START PROVIDED MATERIAL

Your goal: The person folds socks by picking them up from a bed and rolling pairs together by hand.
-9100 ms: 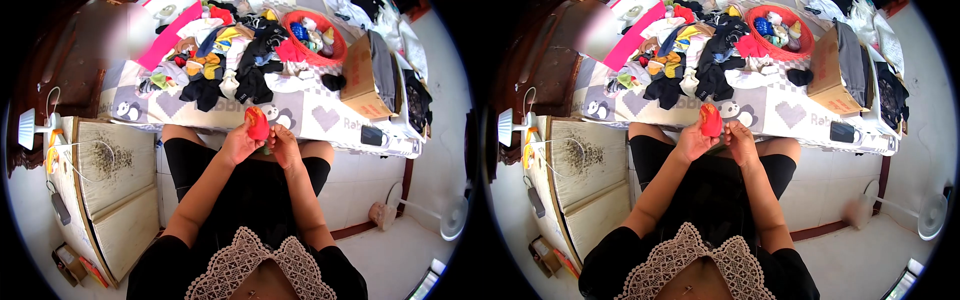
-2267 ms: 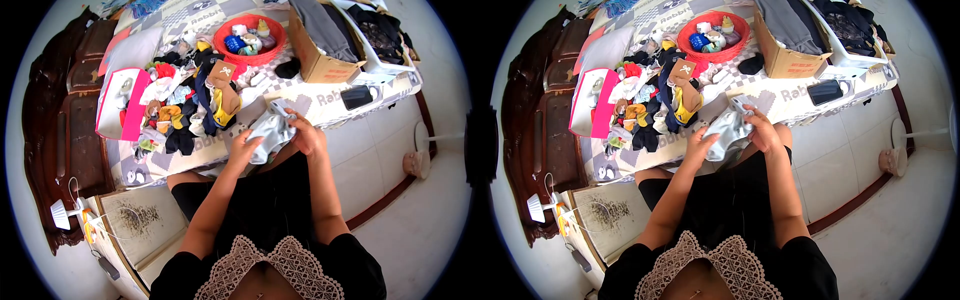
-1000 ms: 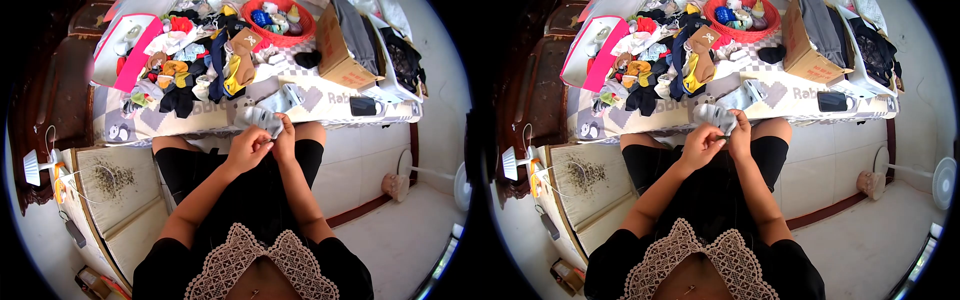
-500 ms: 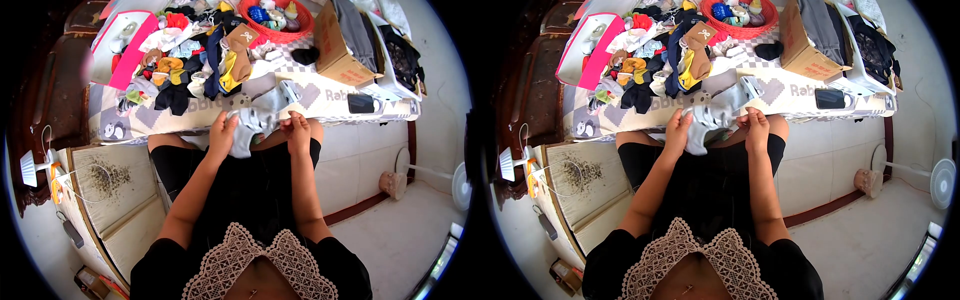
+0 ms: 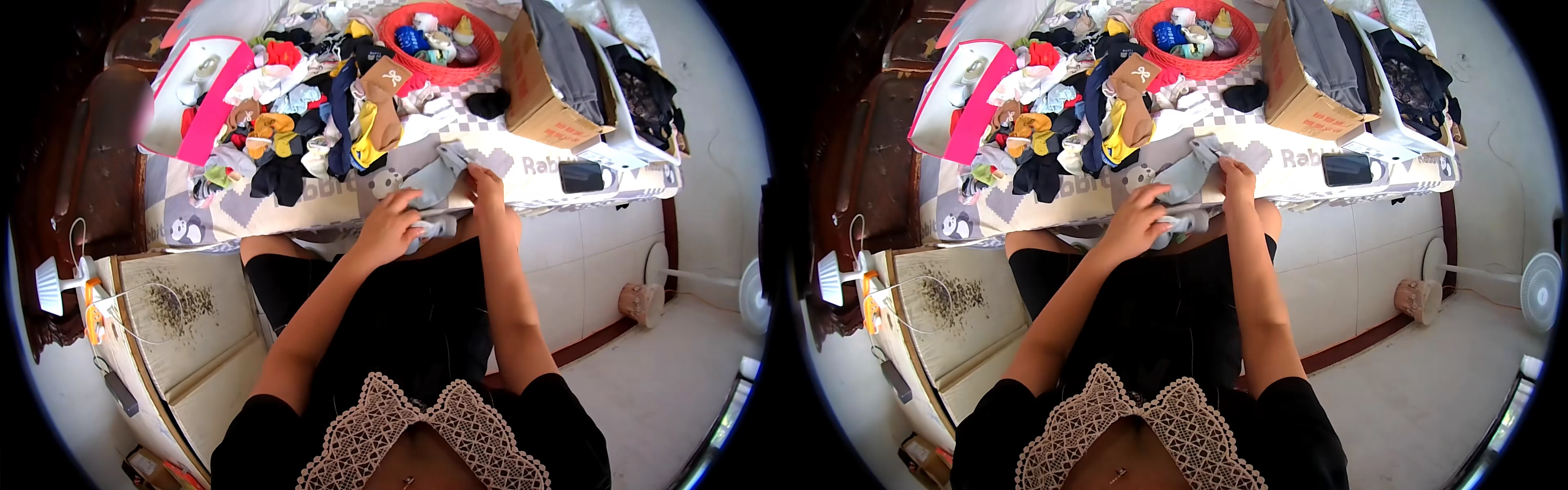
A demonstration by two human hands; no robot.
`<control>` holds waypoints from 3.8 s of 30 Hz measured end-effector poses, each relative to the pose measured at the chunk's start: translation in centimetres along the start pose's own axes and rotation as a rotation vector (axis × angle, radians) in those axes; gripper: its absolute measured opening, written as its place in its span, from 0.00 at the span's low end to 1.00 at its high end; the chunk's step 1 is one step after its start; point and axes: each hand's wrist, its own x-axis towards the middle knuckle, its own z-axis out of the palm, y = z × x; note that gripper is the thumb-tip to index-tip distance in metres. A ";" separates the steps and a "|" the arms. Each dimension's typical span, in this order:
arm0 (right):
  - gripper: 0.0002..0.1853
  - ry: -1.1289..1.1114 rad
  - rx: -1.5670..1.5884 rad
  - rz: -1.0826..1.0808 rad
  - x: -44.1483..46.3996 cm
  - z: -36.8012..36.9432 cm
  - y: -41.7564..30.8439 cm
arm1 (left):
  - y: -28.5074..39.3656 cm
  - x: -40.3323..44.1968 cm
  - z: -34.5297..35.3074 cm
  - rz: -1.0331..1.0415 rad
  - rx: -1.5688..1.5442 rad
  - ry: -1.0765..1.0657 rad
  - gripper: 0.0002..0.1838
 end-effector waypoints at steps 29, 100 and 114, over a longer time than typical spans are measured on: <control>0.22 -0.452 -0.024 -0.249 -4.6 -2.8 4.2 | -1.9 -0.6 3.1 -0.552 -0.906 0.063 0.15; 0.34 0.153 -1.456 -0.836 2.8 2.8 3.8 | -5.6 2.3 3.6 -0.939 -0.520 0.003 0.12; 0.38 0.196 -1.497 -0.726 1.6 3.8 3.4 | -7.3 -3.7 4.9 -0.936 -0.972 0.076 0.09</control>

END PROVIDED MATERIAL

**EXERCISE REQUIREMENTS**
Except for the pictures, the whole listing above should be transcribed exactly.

**RESULT OF THE TASK**
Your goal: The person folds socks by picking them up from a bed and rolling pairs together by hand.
-9100 ms: 
-2267 ms: 
-1000 ms: 
-500 ms: 
+0 ms: 
A demonstration by two human hands; no robot.
`<control>` holds waypoints from 3.8 s of 30 Hz measured end-effector poses, each relative to the pose measured at the chunk's start: translation in centimetres along the start pose's own axes and rotation as a rotation vector (axis × angle, radians) in those axes; gripper: its absolute measured opening, written as its place in its span, from 0.00 at the span's low end to 1.00 at its high end; the chunk's step 1 is one step after its start; point and axes: each hand's wrist, its own x-axis towards the middle knuckle, its own z-axis out of the palm, y = z × x; note that gripper is the thumb-tip to index-tip distance in metres. A ";" separates the steps and a "|" the arms. Each dimension's typical span, in this order:
arm0 (right):
  - gripper: 0.0002..0.1853
  - ry: -1.1289..1.1114 rad
  - rx: -1.5670..1.5884 rad
  - rz: -1.0826..1.0808 rad
  - x: -44.1483..46.3996 cm
  - z: -36.8012..36.9432 cm
  - y: -41.7564..30.8439 cm
arm1 (left):
  - y: -28.5074..39.3656 cm
  - x: -40.3323..44.1968 cm
  - z: -34.5297..35.3074 cm
  - rz: -1.0331..1.0415 rad
  - rx: -1.5688..1.5442 rad
  - ry: -1.0765..1.0657 rad
  - gripper: 0.0002..0.1838
 end-effector waypoints at steps 29, 100 and 114, over a longer time than typical spans are measured on: <control>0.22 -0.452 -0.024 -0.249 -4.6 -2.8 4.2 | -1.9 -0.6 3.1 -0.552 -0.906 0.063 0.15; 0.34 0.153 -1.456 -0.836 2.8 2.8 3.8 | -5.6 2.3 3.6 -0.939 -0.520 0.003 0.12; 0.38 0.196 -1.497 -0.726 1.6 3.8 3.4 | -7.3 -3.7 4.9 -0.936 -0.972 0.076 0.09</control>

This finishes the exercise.